Высосал я свой коньячишко и следил внимательно поверх кромки стакана, как выползают из орбит громадные саранчиные глаза Лютостанского, как он задыхается-давится огненной влагой — а ослушаться не посмел, допил до конца…
— Так, давай поработаем маленько, а закусим и еще выпьем опосля, — предложил я. — Дай только несколько листочков бумаги…
Лютостанский вынул из дамского вида письменного стола стопку бумаги, достал из кармана китайскую авторучку.
— Ну ладно! Наверное, будешь писать ты, у тебя почерк хороший…
Я прошелся по комнате и стал диктовать:
— …Министру государственной безопасности СССР тов. С. Д. Игнатьеву…
Лютостанский вывел рисованные ровные буквы своим замечательным почерком и поднял голову:
— А от кого?
— Подожди. От кого не пиши… Это ты пишешь проект заявления от Вовси. В конце мы его подпишем всеми титулами. Мол, он якобы обращается к Игнатьеву как генерал к генералу… Но это в самом конце, ты пиши дальше…
— А не нужно бумагу озаглавить? — спросил Лютостанский. — Что это — заявление, объяснение, жалоба?
— Не надо. Это просто письмо. Ты пиши дальше… «Я осознал бессмысленность своей дальнейшей жизни. Я совершил много ужасных преступлений, и у меня нет сил больше смотреть в глаза моим коллегам.
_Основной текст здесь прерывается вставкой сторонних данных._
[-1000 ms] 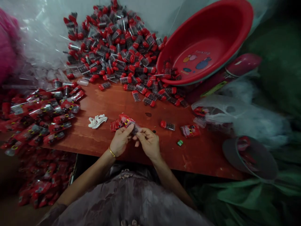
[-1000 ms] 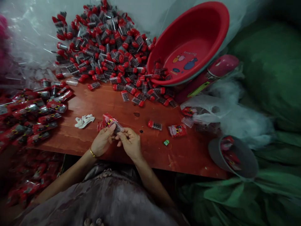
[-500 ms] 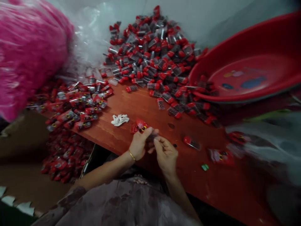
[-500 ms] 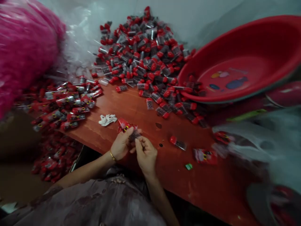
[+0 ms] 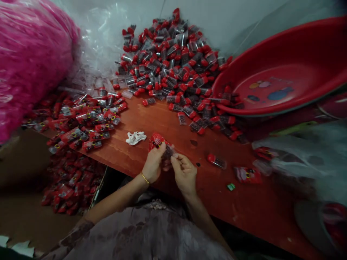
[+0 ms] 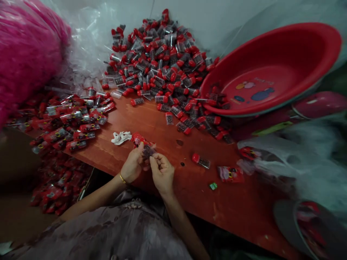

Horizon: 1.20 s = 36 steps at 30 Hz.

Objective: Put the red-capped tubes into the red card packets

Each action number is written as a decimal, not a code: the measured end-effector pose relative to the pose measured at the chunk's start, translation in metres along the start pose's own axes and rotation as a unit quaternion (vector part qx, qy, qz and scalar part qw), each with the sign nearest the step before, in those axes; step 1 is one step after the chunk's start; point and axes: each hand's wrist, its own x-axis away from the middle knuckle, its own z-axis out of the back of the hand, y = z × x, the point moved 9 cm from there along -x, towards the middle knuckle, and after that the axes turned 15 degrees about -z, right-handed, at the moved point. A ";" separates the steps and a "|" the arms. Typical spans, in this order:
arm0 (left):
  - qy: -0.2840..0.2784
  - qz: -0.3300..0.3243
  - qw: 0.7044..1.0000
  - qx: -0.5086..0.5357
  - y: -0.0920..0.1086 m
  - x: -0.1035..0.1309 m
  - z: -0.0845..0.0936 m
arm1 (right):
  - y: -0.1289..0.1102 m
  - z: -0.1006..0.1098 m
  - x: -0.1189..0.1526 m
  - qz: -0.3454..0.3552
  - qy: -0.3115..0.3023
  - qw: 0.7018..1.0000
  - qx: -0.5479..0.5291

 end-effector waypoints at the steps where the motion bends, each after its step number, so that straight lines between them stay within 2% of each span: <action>1: 0.007 -0.003 1.000 0.000 0.003 -0.002 0.001 | 0.000 -0.001 0.001 -0.001 -0.001 1.000 -0.002; 4: 0.008 0.009 0.999 -0.031 0.008 -0.004 0.001 | 0.002 -0.006 0.005 -0.002 -0.008 1.000 -0.001; 8: -0.009 -0.001 0.998 -0.067 0.008 -0.003 -0.002 | 0.007 -0.003 0.009 0.000 0.020 1.000 0.002; 18: -0.036 -0.001 0.985 -0.169 -0.009 0.007 0.001 | 0.027 0.007 0.010 0.007 0.073 0.997 0.035; 23: -0.033 0.017 0.990 -0.132 -0.014 0.011 0.008 | 0.025 0.007 0.005 0.011 0.066 0.996 0.066; 28: -0.036 0.039 0.998 -0.033 -0.014 0.013 0.008 | 0.014 -0.008 0.002 0.036 0.002 0.996 0.078; 30: -0.019 0.042 0.999 -0.012 -0.004 0.013 0.018 | 0.001 -0.010 -0.005 0.075 -0.017 0.989 0.123; 32: 0.013 0.035 0.999 -0.024 0.012 0.012 0.044 | -0.017 -0.001 -0.021 0.120 0.007 0.972 0.202; 34: 0.032 0.016 0.997 -0.067 0.031 0.011 0.079 | -0.038 0.020 -0.047 0.149 0.090 0.937 0.302; 36: 0.037 -0.006 0.993 -0.110 0.047 0.007 0.116 | -0.051 0.046 -0.076 0.126 0.193 0.885 0.405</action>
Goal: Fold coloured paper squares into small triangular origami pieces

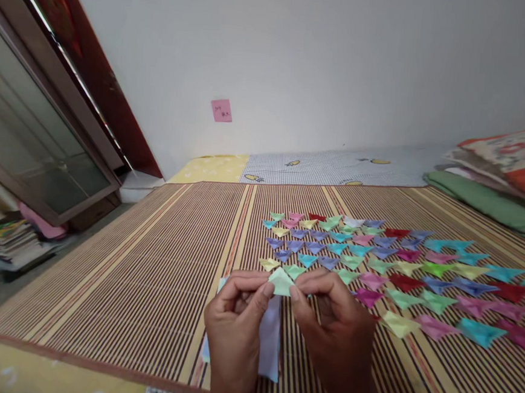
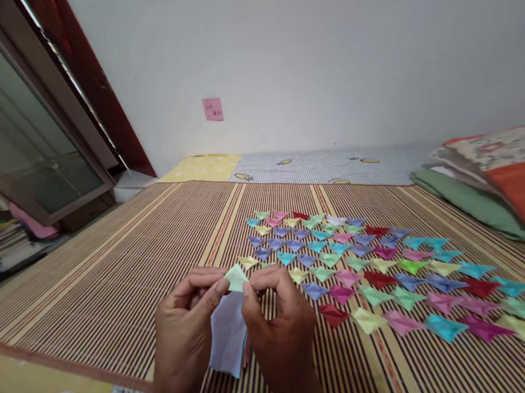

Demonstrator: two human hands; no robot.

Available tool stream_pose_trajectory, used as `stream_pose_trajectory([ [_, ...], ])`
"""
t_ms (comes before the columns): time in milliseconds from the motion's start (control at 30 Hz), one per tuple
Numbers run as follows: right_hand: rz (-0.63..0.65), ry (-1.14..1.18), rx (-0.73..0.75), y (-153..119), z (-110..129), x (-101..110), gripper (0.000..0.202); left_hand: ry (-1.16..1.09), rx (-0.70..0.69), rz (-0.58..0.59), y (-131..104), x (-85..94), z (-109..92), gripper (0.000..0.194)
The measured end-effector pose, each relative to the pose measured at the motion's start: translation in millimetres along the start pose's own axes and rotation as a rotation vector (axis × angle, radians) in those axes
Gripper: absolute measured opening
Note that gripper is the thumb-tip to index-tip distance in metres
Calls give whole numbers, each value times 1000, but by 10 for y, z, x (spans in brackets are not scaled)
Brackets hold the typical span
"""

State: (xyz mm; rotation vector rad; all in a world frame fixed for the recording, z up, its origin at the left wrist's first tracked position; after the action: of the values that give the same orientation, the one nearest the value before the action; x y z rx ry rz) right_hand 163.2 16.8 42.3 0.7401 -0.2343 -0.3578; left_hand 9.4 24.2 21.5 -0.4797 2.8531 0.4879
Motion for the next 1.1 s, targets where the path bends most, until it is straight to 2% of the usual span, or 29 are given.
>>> stream_pose_trajectory([
  [133, 98, -17, -78, -34, -49, -32, 4, -25, 23, -21, 4, 25, 22, 7],
  [333, 206, 87, -287, -64, -146, -92, 14, 72, -68, -10, 21, 22, -47, 6],
  [433, 225, 58, -256, -44, -116, -91, 11, 106, -70, -2, 7, 11, -63, 6],
  [567, 220, -81, -102, -14, -38, -59, 14, 129, -84, 26, -17, -13, -83, 7],
  [667, 247, -144, -34, -19, -21, -57, 15, 138, -45, 67, -6, -31, -66, 8],
  [867, 274, -189, -66, -59, -69, -87, 20, 133, 61, 223, 12, -88, -4, 6],
  [1100, 312, -43, -166, -46, -98, -117, 26, 214, -42, 235, 4, -78, -31, 4],
])
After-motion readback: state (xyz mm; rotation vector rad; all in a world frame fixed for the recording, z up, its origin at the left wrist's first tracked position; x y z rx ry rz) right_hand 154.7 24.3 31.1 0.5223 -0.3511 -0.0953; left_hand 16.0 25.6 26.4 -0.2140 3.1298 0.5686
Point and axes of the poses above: each hand's wrist, its own y-axis towards the middle knuckle, its own x-axis out of the back of the hand, z = x × y, the point moved 5 cm from there along y, towards the middle knuckle
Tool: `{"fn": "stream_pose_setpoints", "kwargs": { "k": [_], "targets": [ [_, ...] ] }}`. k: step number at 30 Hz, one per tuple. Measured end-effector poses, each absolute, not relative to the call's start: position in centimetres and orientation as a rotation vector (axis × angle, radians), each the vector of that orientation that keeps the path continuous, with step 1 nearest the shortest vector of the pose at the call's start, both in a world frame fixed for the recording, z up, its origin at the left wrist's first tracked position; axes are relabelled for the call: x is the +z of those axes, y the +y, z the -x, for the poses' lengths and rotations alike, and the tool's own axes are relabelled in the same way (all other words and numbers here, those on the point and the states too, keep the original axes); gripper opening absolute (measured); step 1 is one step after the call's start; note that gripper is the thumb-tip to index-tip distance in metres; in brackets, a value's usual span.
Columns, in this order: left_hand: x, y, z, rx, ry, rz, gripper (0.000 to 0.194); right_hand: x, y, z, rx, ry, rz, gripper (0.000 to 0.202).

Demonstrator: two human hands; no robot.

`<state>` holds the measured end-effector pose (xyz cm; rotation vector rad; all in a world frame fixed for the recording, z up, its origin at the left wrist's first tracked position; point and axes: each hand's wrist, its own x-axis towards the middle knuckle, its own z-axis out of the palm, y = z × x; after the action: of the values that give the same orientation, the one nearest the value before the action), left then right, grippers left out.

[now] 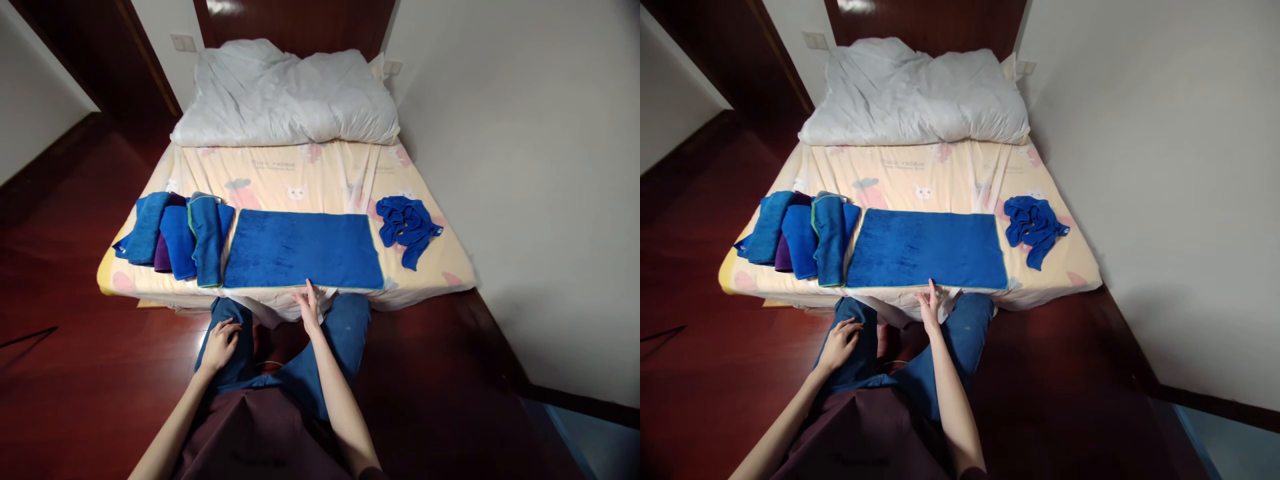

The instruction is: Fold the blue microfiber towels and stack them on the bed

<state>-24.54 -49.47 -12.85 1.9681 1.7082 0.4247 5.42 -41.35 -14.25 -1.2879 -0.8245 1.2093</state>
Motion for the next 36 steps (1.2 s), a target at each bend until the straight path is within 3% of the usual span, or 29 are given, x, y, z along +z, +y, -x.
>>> {"fn": "stream_pose_setpoints", "kwargs": {
  "k": [15,19,27,31,36],
  "targets": [
    [-10.9,-46.7,22.3,0.276,1.588,-1.988,0.037,-14.7,-40.8,-4.7,1.214,-0.962,1.274,0.085],
    [-7.5,-39.5,17.9,0.281,1.414,-2.056,0.04,-14.6,-40.5,-4.7,1.18,-0.984,1.291,0.081],
    [-1.8,-16.5,5.9,0.188,1.253,-2.482,0.037,-14.3,-41.3,-4.6,1.106,-0.985,1.405,0.068],
    [-2.5,-7.9,0.9,-0.089,1.384,-2.484,0.04,-14.5,-41.4,-4.2,1.131,-0.946,1.432,0.066],
    [-5.6,-2.7,-2.4,-0.242,1.462,-2.422,0.043,-13.5,-42.1,-3.8,1.178,-0.862,1.454,0.062]
  ]
}}
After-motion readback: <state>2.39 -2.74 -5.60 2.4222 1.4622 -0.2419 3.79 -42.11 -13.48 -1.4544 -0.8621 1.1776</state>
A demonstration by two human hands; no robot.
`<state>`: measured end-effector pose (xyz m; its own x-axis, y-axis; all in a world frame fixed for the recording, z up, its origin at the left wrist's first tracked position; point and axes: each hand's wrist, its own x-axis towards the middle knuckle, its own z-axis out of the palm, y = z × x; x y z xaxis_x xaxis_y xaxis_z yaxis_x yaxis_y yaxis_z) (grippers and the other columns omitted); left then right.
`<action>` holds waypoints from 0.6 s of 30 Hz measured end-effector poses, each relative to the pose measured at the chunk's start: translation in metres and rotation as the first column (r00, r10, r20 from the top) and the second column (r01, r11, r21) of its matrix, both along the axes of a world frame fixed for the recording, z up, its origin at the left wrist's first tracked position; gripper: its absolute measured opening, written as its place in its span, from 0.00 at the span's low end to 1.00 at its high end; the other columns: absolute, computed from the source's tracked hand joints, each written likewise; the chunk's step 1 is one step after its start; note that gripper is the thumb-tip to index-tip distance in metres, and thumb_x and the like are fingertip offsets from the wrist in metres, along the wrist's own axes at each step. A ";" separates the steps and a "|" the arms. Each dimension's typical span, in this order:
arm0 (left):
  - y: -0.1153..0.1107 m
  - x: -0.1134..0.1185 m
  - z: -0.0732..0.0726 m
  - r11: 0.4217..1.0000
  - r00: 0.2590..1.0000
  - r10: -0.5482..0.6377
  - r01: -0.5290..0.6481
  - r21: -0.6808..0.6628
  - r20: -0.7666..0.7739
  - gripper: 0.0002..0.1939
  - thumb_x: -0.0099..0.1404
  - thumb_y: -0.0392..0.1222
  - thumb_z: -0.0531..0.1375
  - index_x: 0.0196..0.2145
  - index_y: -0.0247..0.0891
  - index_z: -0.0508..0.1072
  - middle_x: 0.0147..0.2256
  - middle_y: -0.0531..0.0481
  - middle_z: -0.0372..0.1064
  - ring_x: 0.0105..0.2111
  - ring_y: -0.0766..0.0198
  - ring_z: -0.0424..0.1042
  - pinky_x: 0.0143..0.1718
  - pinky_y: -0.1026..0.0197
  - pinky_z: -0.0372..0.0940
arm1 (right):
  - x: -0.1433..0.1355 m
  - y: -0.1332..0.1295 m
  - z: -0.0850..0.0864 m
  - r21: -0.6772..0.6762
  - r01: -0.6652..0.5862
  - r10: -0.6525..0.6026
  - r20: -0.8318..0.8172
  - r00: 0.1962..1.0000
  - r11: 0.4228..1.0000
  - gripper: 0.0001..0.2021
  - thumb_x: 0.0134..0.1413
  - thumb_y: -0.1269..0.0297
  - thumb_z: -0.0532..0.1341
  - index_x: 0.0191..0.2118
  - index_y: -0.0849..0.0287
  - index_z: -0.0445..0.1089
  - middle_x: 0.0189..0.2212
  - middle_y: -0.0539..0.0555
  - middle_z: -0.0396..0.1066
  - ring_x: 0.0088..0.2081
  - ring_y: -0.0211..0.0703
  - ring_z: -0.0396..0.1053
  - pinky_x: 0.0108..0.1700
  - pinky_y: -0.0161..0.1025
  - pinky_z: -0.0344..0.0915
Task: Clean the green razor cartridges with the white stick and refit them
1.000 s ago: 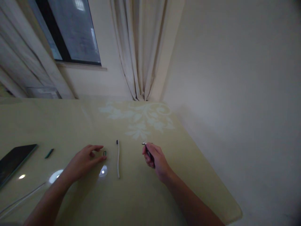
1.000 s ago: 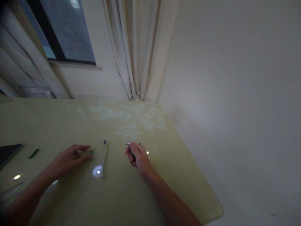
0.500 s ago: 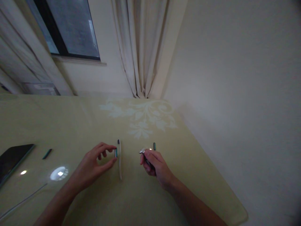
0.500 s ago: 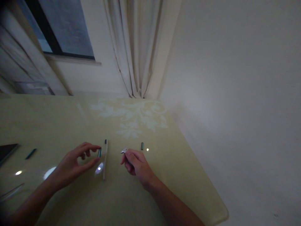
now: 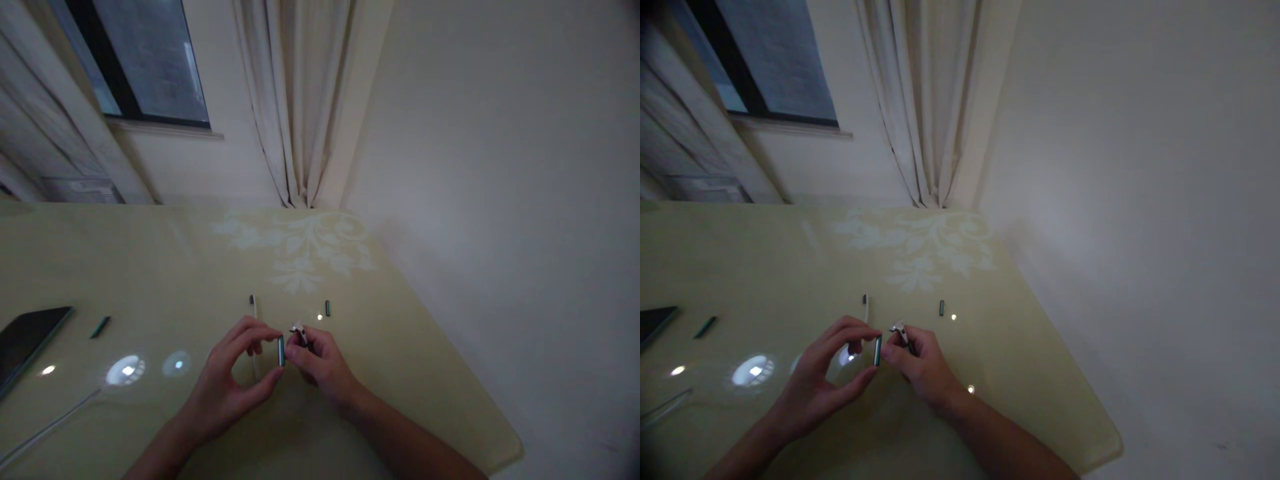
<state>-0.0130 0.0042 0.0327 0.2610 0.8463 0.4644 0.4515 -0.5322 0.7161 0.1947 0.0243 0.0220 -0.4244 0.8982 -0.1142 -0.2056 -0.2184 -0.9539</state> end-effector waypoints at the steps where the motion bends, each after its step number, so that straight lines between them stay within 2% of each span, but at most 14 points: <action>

Важно вовремя и достойно уйти из жизни…» Записал?
От усердия Лютостанский высунул кончик языка, украшая особенно хитрыми завитушками и виньетками последние слова.
— Написал, — кивнул он.
— Дальше…
Лютостанский поднял на меня глаза и, видимо, что-то прочитал на моём лице, потому что он быстро моргнул несколько раз, и мгновенно в его огромных выпученных глазах грамотного насекомого выступила слеза.
— Что, Павел Егорович? Что? — спросил он, задыхаясь.
Я засмеялся, положил ему руку на плечо:
— Ничего, всё в порядке… Пиши дальше… На чем мы там становились?
Я уже стоял у него за спиной, а он поворачивал ко мне голову и одновременно испуганно вжимал ее в плечи, пытаясь перехватить мой взгляд. И в этот момент я его ударил ребром ладони по шее. Это был не смертельный, а оглушающий удар. Я не дал ему рухнуть вперед, а плавно повалил его на пол вместе со стулом. Потом достал из кармана его «вальтер», разжал зубы и, немного подняв ствол вверх, упершись мушкой в нёбо, нажал курок…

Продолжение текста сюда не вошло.